Report each line of the material below where the word "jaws" can be found.
*** The data Section Begins ***
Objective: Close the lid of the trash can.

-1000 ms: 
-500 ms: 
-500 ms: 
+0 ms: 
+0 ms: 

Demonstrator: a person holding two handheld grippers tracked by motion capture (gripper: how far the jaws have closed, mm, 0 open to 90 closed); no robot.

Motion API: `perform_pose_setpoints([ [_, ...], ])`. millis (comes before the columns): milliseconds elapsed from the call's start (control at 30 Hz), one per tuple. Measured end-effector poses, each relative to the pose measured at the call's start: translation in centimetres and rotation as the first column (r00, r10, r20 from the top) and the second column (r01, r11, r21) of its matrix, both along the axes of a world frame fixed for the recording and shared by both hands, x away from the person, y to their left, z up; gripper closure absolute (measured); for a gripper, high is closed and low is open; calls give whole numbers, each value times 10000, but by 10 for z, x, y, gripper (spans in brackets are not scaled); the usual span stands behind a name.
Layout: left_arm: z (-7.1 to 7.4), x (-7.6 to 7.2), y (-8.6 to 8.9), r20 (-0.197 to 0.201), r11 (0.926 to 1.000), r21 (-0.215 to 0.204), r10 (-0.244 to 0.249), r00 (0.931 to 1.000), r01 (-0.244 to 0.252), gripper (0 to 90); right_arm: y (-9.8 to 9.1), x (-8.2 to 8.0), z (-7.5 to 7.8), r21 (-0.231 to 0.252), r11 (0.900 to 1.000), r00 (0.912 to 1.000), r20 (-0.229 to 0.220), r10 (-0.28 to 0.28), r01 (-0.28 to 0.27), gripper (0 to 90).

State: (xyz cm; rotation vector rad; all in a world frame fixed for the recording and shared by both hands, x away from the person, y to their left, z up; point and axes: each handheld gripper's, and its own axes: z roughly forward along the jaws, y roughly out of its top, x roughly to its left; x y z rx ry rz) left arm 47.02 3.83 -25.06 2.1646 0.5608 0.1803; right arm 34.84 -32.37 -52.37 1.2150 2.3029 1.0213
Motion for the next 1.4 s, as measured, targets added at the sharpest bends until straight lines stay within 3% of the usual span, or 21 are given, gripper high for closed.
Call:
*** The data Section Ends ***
# Reply to the exercise
Demonstrator: a person holding two handheld grippers tracked by motion capture (gripper: how far the jaws have closed, mm, 0 open to 90 closed); no robot.
State: (xyz cm; rotation vector rad; all in a world frame fixed for the recording and shared by both hands, x away from the person, y to their left, z up; point and axes: each handheld gripper's, and its own axes: z roughly forward along the jaws, y roughly out of its top, x roughly to its left; x y z rx ry rz) left arm 47.02 3.83 -25.06 2.1646 0.5608 0.1803; right arm 34.84 -32.37 -52.37 1.2150 2.3029 1.0213

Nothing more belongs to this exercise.